Two types of testing
- Research
free
only tests some of the genes
detects 50% of mutations
takes 6-12 months
- Clinic
expensive ($2400 for first relative)
sequences entire gene
takes 3-6 weeks (one month)

Health insurance
- passage of HIPAA (Health insurance portability and accountability act)
for groups plans
protects from a change in individual charge based on genetic testing
genetic testing results can not be viewed as a previously existing condition
doesn't prevent access to genetic info.
doesn't prevent insurers from demanding testing as a coverage condition
doesn't prevent group rate hikes
doesn't provide protection if you are outside a group plan.
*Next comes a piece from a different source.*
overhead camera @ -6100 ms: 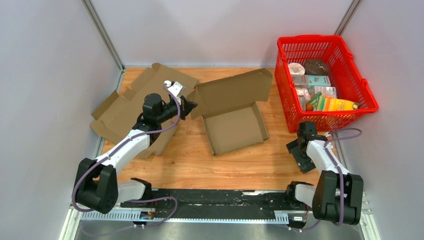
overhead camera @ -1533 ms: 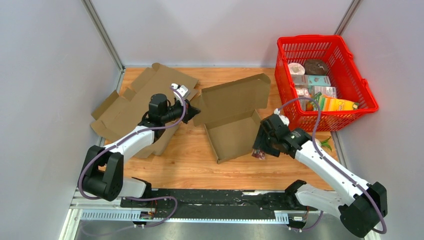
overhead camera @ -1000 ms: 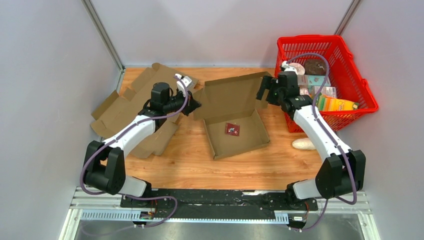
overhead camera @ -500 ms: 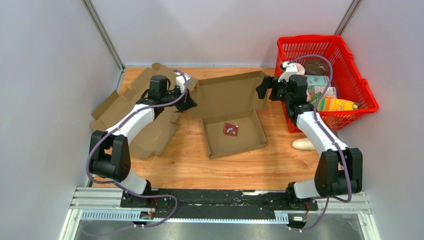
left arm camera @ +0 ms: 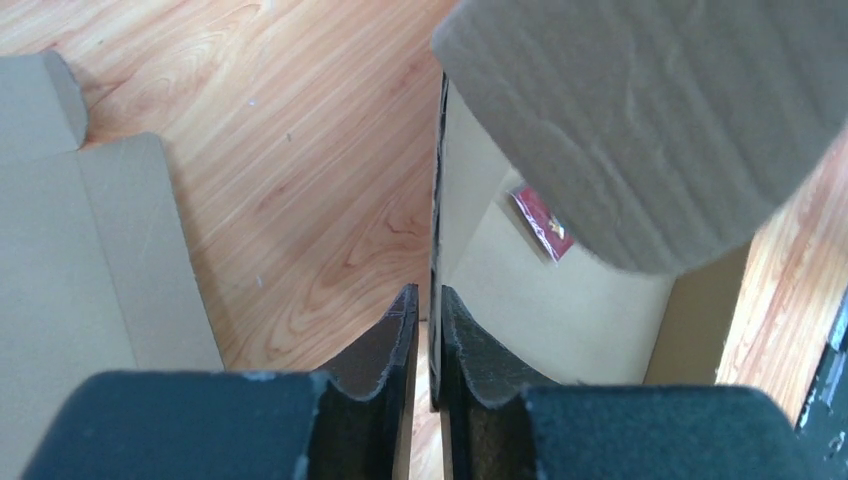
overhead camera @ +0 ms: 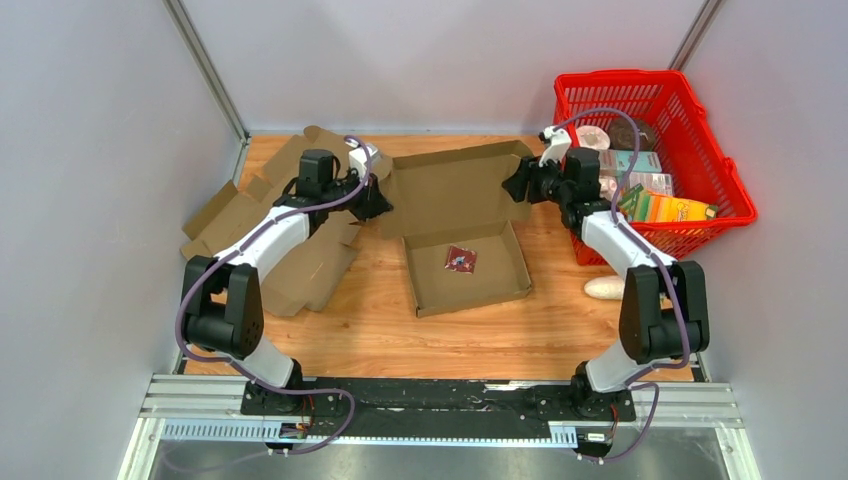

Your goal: Fold the paper box

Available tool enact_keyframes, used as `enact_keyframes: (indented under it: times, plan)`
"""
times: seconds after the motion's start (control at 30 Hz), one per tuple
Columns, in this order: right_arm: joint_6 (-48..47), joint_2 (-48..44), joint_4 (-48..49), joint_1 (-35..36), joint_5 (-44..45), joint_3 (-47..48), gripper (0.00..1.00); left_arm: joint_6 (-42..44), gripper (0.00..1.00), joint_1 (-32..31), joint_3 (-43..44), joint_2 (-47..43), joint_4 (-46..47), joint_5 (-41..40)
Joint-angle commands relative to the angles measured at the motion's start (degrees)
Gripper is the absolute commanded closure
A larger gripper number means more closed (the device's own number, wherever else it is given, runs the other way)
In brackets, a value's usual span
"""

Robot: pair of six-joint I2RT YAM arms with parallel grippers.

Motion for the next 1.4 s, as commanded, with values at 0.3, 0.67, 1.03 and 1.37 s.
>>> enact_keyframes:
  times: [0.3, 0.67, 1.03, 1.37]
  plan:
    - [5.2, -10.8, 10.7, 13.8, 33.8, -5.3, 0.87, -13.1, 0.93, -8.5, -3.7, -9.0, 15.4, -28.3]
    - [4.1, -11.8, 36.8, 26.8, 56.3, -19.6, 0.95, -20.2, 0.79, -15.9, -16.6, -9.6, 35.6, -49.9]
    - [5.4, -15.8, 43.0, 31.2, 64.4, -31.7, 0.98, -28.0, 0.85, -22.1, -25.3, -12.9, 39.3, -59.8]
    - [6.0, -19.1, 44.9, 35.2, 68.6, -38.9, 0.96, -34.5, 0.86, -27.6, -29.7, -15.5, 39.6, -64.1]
doesn't cover life or disability issues

Positive for deleterious mutation
Negative for mutation
- means that for the areas tested, there is no gene mutation.
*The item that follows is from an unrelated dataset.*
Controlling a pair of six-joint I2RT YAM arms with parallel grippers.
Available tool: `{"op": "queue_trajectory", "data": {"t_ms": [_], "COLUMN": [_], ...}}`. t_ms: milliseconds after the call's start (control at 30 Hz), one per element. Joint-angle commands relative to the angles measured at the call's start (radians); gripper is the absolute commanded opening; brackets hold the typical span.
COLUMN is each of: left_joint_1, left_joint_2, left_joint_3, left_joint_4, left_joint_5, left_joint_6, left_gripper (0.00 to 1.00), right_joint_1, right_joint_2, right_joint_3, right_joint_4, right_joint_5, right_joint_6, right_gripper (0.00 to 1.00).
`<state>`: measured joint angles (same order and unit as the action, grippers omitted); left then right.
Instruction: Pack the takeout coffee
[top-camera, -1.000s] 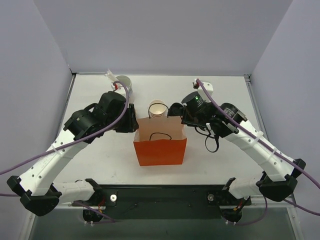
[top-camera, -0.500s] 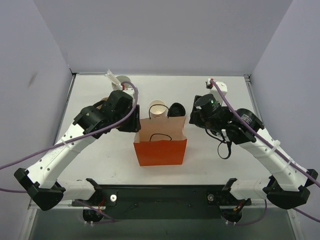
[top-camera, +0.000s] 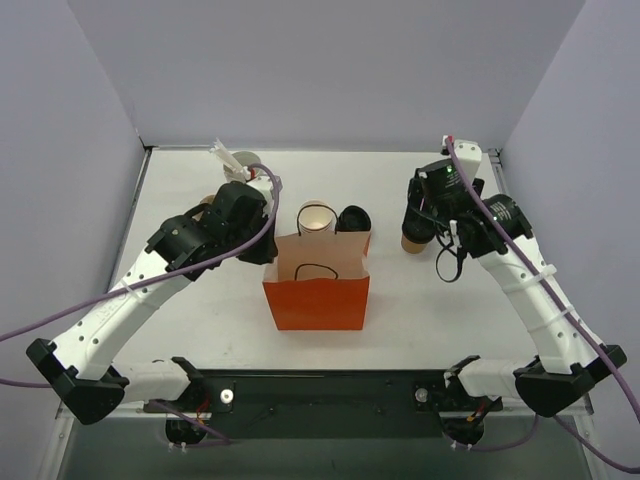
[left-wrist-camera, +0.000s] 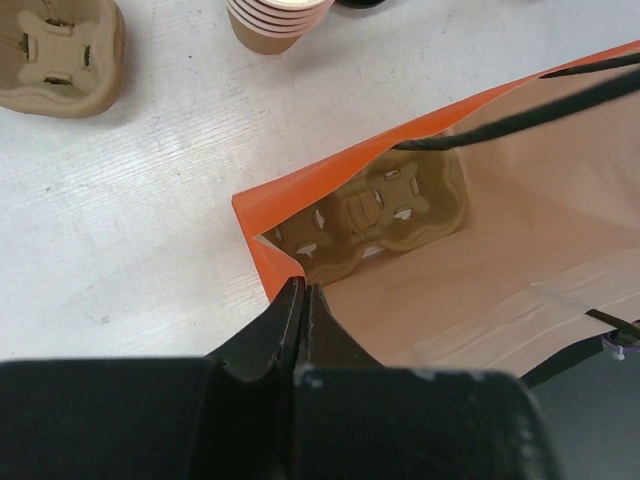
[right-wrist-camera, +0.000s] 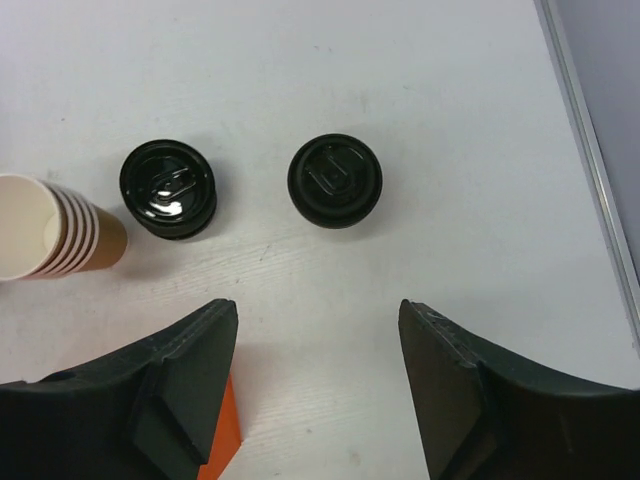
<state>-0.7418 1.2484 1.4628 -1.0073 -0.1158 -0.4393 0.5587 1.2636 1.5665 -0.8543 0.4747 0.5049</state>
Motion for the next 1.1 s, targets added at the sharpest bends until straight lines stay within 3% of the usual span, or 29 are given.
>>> {"op": "queue_trajectory", "data": {"t_ms": [0,133,167,200,300,500,1067], "left_joint_1": [0.005,0.013,0.013,0.015,0.013,0.015,0.044], "left_joint_2": [-0.047,-0.004,-0.001,0.0,-0.003,0.023,0.028], "left_joint_3": [-0.006,0.04,0.044,0.042,0.041,0.039,0.047], "left_joint_4": [0.033,-0.092,-0.097,-0.093,-0.08,-0.047,0.024], "left_joint_5": [0.044,-0.015,-0.018,-0.028,-0.059,-0.11,-0.097], "left_joint_6": [0.002,-0.052,-0.05,-0.052,-0.039,0.008,0.02], "left_gripper": [0.0,0.04,0.19,0.26,0.36,0.39,0.37], "right_joint_1": [-0.1,-0.143,-0.152,-0.157,-0.184,-0.22,-0.266], "right_joint_2": [0.043,0.085,0.092,0.1,0.103,0.112,0.194], "right_joint_3": [-0.017,-0.017,-0.019,-0.023,-0.06,-0.108,-0.112], "right_joint_4": [0.047,0.061,0.064,0.067,0.089,0.132,0.161], "right_joint_5": [-0.105,-0.119,-0.119,-0.12,-0.137,-0.205,-0.268], "right_joint_6": [-0.091,-0.112,-0.115,-0.12,-0.117,-0.111,-0.147], "right_gripper": [0.69,0.78,0.8,0.82,0.87,0.88,0.86]}}
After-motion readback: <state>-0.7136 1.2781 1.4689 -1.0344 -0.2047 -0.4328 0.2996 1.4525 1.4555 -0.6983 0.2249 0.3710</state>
- ONLY definitive if thee is a known mutation in the family
- Possibility of other genes that we don't know about.
Variant of unknown significance

Breast recommendations for at risk family members
- monthly self breast exam (starting at age 18)
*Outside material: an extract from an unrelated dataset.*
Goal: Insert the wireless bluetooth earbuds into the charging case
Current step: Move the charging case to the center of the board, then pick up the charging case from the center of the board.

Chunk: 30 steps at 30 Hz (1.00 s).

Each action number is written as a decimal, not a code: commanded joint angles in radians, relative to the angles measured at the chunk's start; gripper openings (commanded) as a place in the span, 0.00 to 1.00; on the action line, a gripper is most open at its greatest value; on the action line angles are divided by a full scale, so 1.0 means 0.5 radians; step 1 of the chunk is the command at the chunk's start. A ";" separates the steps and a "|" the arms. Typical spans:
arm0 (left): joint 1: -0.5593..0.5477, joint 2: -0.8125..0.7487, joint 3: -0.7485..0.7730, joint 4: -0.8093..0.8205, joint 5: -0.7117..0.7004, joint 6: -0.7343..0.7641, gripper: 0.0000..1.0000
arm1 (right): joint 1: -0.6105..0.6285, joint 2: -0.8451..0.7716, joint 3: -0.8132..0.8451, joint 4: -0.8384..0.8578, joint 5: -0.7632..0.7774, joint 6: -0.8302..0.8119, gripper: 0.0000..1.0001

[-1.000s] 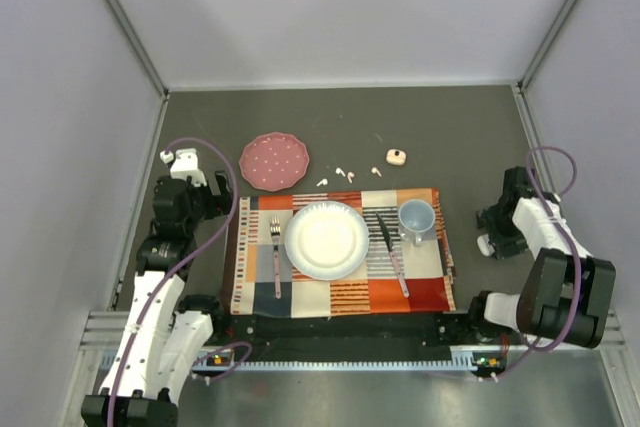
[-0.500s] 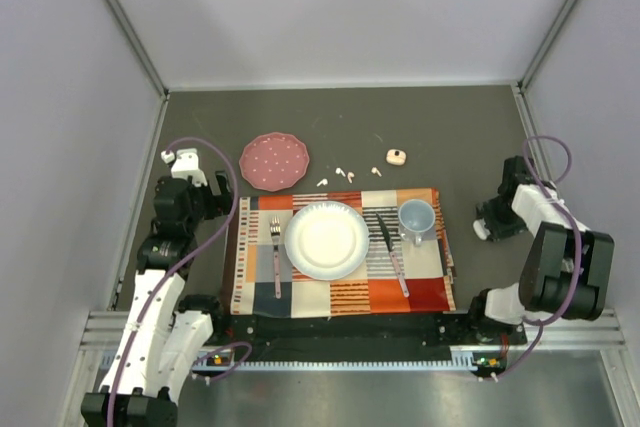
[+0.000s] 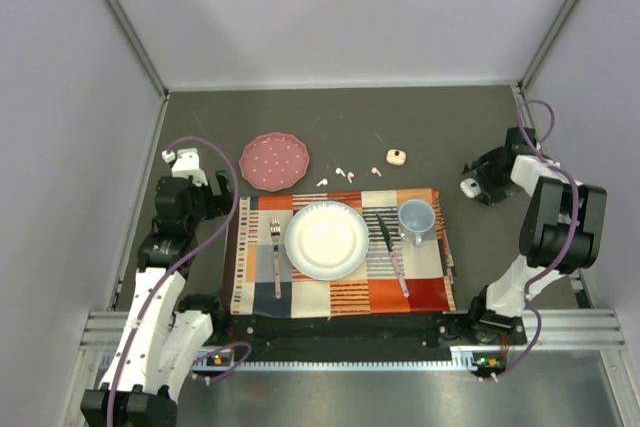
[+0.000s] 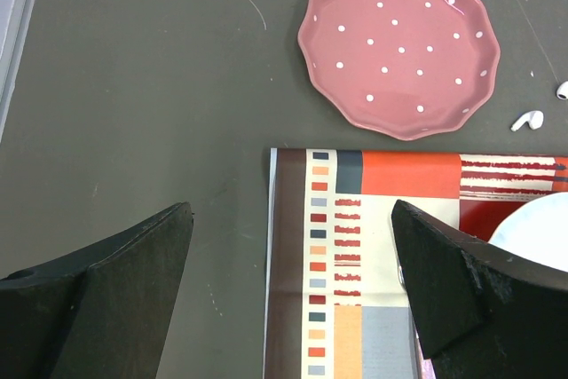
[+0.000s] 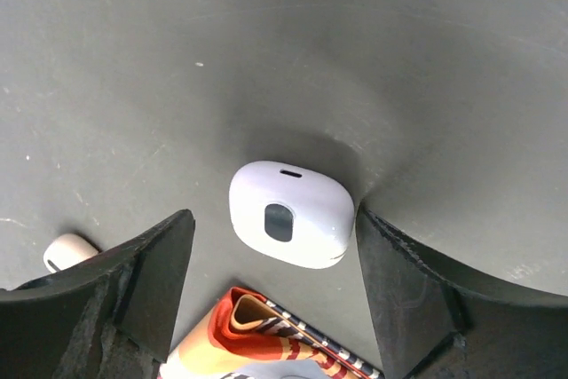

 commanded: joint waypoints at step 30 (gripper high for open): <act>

- clinical surveillance - every 6-12 months (starting at age 25)
- annual mammography (age 25-35)
- prophylactic mastectomy
reduces risk
Ovarian screening
- Pelvic exam
- Transvaginal ultrasound -every 6-12 months (staring at age 25-35)
more sensitive than transabdominal ultrasound
minor discomfort (bladder is empty)
assess abnormal structural findings
- ovarian volume
- cyst wall thickness
- septal structure
- CA-125 testing - every 6-12 months
measures a chemical in your blood - glycoprotein antigen - shed in blood stream from ovarian cancer cells.
level is elevated ½ patients with stage I ovarian cancer
level is elevated in 90% of patients stage II ovarian cancer
sensitivity is low
specificity is low due to other contributing factors
- prophylactic oophorectomy
eliminates primary ovarian cancer risk (but residual could have cancer)
induces menopause
Colon screening
- colonoscopy every 3-5 years starting age 50
- annual fecal occult tests

The information in this outline was last updated in 2000.